Like a beautiful and mysterious woman, who also knows a thing or two about people and the world, South Carolina creates her own admirers and teaches them exactly how to love her best. Her landscapes – some sandy, some sultry, some steep and all lush – are only forbidden to the timid and the careless. But to the attentive and fearless, all her weathers, even summer thunderstorms, become opportunities for admiration and affection.
Luckily, SC’s best admirers do not want to keep her all to themselves. They gladly share their insights and teach what they know, creating disciples and training protégés in the art and science of admiring the state’s environmental diversity and depth.
South Carolina naturalists, both professional and amateur, gather at the Back to Nature celebration every May hosted by the Edisto Island Open Land Trust. This year, participants studied the birds, butterflies and blossoms of South Carolina. Dr. Richard Porcher stalked wildflowers; Dr. Sidney Gauthreaux revealed the island’s glorious diversity of shorebirds, seabirds and songbirds; and Dr. Dennis Forsythe successfully chased butterflies to the delight of an enthusiastic group. The land trust, which made this possible, hosts the Tomato Open Golf Tournament on June 26, giving all another opportunity to support their good work.
State and County Parks as well as National Forests also host events in which participants can explore the landscape or seascape with an experienced naturalist. The Sewee Center at Francis Marion National Forest regularly invites experts like Richard Porcher and Ollie Buckles to lead hikes. Charleston County Parks currently hosts a Master Naturalist sampler course. And Perry Nugent creates wide-eyed birding enthusiasts every Wednesday and Saturday morning at Caw Caw Interpretive Center.

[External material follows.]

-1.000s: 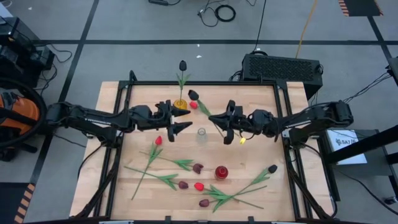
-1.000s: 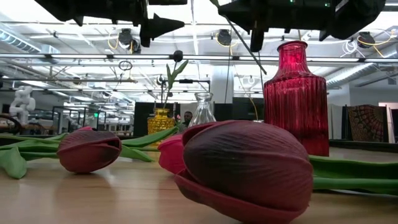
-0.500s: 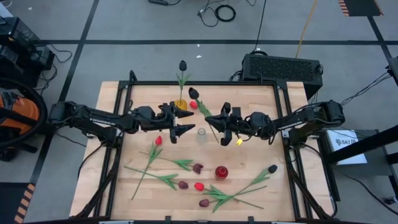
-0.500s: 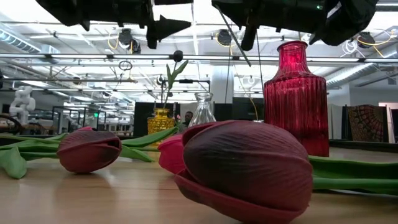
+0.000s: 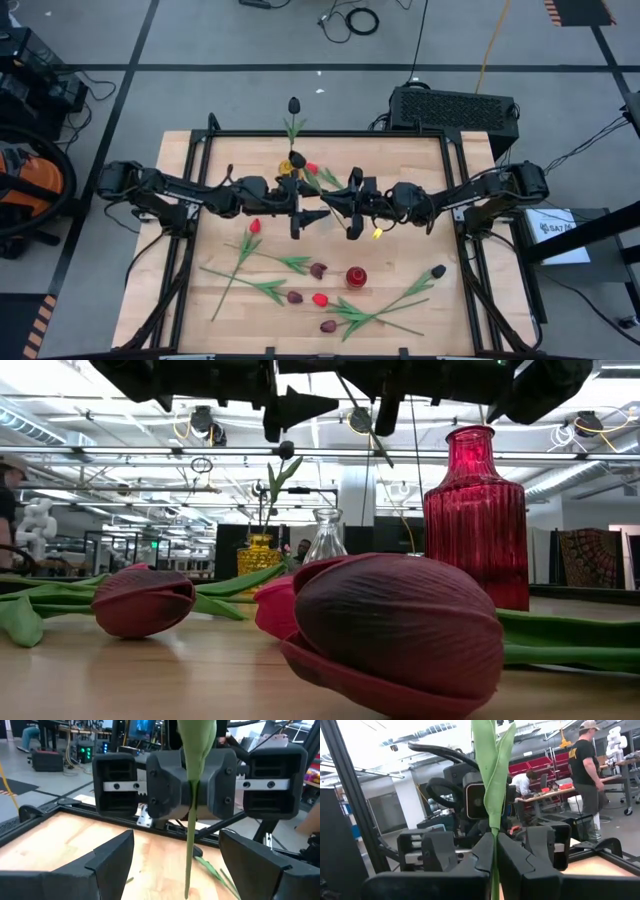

South Carolina graciously receives the devoted armchair naturalist as well. For the backyard bird lover, Wild Birds Unlimited offers materials, tips and short classes, links to help you identify a bird by sight and song.
The SC Native Plant Society, a consortium of knowledgeable experts who protect South Carolina’s native plant species through education and field work, are also eager to help you identify that mystery plant in your yard that you love, but never could name. Simply take a photo and send it in, and their expert will not only tell you its name but where it came from and how to care for it. You can even try and stump him, because like any good lover of nature, he enjoys the challenge.
True admirers know that South Carolina’s beauty is not only worth admiration, but worth fighting for and protecting. The state’s rangers and naturalists such as Nugent, Porcher, Gauthreux, Buckles, Forsythe, and all the amateurs who gather to learn from them form a wide-eyed and open-hearted troupe of peace-makers, those who understand the ethical imperative of human’s interconnectedness with the natural world. Politics notwithstanding, these folks are the true ambassadors of the state, modeling an attitude of loving attention the world, and human survival, requires.